Retrieve every line of the data holding the word "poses".

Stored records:
<<<<

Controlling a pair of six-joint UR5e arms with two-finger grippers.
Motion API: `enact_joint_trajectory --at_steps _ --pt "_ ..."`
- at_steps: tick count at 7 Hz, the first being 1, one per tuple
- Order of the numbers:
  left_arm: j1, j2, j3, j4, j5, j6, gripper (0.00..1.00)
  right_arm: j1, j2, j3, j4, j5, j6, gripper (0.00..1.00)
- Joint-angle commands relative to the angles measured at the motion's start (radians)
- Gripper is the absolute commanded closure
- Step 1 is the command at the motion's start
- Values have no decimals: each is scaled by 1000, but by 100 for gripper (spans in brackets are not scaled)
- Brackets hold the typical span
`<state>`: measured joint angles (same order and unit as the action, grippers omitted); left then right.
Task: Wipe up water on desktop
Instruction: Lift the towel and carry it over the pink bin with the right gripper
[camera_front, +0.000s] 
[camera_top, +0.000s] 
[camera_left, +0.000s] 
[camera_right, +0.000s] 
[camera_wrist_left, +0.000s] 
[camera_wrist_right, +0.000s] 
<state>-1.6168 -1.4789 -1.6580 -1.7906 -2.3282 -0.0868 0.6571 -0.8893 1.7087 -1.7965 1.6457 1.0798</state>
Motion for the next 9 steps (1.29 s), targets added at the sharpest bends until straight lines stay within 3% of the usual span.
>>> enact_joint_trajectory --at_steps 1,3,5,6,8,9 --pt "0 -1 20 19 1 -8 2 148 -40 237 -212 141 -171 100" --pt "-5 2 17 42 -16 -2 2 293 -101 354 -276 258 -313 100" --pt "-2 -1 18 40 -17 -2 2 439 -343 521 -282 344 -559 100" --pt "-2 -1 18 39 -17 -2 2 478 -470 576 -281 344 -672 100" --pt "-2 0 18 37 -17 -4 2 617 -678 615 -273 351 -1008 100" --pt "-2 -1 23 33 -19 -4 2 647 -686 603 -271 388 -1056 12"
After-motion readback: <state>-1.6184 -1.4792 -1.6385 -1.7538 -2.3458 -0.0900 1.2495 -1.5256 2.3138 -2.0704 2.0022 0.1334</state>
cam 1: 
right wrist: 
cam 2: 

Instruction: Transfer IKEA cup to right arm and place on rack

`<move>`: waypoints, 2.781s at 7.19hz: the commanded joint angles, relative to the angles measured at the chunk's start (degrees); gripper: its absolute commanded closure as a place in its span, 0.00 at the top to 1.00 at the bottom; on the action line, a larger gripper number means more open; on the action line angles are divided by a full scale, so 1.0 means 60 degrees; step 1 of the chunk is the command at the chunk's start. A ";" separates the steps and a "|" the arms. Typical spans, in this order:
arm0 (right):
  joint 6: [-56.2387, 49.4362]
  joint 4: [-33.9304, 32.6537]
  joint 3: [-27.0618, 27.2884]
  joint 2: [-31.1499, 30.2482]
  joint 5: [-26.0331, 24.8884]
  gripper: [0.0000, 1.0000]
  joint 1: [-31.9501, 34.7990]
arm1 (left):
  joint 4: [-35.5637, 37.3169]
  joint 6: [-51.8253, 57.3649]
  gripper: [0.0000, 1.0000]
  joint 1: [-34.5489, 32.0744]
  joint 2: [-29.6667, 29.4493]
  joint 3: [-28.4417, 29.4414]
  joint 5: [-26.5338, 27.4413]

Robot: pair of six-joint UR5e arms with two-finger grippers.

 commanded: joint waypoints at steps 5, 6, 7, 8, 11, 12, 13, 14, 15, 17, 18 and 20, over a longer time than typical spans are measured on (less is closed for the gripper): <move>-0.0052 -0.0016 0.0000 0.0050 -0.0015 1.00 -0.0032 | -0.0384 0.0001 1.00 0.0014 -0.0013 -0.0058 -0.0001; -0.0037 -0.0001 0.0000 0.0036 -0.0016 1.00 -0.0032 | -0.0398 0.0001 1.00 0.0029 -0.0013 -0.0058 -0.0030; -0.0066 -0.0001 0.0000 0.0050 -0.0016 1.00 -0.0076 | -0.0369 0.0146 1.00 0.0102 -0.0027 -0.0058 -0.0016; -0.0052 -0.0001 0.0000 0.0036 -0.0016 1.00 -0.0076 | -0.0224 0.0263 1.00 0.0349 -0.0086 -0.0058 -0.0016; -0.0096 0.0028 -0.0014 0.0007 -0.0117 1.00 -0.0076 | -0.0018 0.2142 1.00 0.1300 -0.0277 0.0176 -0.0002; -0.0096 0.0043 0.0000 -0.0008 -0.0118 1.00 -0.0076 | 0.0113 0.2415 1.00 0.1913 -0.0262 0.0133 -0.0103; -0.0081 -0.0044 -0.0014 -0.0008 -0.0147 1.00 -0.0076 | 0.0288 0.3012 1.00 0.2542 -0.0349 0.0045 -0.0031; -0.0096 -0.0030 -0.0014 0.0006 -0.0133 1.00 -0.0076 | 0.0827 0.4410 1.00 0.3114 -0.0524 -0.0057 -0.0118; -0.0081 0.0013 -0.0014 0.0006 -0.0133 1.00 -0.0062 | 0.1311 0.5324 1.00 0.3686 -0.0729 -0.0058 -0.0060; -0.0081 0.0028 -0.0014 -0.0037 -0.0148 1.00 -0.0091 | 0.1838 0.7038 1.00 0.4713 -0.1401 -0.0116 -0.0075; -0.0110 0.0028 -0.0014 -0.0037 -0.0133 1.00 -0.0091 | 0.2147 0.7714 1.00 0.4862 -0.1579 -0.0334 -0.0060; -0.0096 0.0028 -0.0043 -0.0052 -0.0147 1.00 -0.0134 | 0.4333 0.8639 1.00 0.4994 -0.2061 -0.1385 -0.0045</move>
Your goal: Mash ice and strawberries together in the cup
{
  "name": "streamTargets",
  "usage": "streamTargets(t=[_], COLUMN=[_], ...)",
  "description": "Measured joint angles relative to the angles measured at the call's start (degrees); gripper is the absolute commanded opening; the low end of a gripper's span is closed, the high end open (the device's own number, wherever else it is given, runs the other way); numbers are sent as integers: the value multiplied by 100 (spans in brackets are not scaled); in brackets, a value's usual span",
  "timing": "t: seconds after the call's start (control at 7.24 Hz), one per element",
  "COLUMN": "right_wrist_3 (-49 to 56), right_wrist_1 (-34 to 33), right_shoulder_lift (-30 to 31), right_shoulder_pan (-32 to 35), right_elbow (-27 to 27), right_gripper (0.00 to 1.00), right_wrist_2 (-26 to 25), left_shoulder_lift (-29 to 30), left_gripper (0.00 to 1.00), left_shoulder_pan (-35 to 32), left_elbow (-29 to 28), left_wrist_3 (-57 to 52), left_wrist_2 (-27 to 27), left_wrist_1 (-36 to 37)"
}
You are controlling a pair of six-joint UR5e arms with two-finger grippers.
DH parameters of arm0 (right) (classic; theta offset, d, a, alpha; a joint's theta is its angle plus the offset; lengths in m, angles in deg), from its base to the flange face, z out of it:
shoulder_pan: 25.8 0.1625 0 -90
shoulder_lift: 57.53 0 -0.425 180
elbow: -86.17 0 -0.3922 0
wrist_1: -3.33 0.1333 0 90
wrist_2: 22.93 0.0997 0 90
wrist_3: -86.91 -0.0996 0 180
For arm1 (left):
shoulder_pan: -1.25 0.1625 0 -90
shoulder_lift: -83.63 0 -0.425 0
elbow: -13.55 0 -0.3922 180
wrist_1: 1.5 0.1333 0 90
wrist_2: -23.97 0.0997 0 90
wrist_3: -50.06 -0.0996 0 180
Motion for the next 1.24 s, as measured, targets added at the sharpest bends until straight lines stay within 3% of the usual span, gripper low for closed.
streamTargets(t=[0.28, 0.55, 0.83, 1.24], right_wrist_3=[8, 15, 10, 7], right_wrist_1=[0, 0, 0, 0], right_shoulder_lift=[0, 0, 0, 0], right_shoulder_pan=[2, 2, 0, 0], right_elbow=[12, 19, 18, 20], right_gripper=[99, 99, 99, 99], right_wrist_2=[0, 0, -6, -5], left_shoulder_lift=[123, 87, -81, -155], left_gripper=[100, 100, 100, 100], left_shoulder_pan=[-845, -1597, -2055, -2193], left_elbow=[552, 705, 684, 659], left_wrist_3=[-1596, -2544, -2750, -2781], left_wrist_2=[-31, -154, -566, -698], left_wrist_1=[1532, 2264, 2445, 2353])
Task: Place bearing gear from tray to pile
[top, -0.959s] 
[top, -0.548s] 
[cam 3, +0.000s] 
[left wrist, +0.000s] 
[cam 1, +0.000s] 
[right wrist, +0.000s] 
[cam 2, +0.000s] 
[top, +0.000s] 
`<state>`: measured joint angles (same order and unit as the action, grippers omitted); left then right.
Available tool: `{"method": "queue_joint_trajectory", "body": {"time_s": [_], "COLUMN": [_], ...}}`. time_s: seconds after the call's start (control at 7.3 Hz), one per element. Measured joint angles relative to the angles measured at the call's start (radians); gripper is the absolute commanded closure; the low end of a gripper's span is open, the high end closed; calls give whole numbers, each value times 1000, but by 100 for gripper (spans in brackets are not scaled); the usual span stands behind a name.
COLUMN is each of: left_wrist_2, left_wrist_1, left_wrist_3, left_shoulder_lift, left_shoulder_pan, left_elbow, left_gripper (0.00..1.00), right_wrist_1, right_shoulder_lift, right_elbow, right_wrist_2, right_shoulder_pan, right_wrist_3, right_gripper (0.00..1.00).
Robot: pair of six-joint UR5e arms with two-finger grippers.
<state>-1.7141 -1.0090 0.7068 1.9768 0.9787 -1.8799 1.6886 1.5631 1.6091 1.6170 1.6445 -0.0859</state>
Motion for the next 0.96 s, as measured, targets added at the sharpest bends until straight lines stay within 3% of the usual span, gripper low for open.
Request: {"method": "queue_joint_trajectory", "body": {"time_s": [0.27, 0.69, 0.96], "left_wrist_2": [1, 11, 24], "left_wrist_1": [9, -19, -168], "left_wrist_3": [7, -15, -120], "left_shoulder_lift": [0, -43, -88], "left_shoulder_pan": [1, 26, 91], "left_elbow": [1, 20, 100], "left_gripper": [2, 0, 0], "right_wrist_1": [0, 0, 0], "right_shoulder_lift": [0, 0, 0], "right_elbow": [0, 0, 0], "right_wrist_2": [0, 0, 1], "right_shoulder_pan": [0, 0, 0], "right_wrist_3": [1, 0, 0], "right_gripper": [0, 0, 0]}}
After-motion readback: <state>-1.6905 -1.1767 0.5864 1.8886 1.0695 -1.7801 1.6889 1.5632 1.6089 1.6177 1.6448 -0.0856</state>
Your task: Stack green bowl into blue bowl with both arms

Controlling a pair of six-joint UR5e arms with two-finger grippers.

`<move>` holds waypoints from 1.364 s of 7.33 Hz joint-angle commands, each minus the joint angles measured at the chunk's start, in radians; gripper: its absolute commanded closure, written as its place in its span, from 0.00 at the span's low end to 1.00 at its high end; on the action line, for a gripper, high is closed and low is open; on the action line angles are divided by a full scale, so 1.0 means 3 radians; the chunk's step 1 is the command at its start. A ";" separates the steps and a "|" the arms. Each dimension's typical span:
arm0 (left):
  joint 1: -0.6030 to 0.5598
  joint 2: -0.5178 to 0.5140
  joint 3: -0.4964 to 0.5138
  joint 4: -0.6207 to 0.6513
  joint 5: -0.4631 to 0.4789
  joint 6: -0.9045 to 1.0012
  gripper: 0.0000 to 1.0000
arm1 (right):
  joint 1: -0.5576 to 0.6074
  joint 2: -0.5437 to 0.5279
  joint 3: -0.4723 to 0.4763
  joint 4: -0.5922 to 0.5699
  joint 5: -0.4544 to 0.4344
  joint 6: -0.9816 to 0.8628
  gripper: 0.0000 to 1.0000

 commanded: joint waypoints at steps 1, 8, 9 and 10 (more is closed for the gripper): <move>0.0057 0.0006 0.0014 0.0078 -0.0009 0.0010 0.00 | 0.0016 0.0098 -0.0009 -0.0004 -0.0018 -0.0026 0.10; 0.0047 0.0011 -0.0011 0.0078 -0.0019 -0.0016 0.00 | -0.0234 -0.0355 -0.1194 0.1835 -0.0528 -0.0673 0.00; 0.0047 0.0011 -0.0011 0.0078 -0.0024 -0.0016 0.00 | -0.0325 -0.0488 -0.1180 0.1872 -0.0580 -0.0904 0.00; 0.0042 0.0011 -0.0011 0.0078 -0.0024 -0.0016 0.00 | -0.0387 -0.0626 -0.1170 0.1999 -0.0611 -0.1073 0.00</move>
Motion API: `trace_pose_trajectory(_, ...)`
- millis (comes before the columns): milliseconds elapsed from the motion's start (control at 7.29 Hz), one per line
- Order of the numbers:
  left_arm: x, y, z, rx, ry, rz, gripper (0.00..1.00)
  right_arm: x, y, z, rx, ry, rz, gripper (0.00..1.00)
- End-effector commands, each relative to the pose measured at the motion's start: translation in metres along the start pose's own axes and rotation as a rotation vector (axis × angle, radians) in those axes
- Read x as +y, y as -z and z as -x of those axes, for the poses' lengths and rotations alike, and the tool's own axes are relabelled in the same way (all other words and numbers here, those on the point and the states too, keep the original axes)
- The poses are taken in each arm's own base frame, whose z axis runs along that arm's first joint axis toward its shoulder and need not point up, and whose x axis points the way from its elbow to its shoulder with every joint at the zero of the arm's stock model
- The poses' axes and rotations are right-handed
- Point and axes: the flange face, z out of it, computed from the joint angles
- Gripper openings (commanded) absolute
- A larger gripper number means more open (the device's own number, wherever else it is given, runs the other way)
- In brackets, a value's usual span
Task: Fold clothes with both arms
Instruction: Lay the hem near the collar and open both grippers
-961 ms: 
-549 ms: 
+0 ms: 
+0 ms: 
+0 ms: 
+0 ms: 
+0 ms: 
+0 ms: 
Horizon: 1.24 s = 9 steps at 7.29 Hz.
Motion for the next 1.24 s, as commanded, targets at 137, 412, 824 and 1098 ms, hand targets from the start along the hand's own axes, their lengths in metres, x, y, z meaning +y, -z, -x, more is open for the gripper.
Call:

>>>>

[Task solution]
- Read x as +y, y as -z and z as -x of those axes, for the poses' lengths and rotations alike, and the tool's own axes are relabelled in the same way (all other words and numbers here, those on the point and the states too, keep the original axes)
- The poses are taken in each arm's own base frame, whose z axis runs along that arm's first joint axis toward its shoulder and need not point up, and whose x axis points the way from its elbow to its shoulder with every joint at the zero of the arm's stock model
- The poses' axes and rotations are right-handed

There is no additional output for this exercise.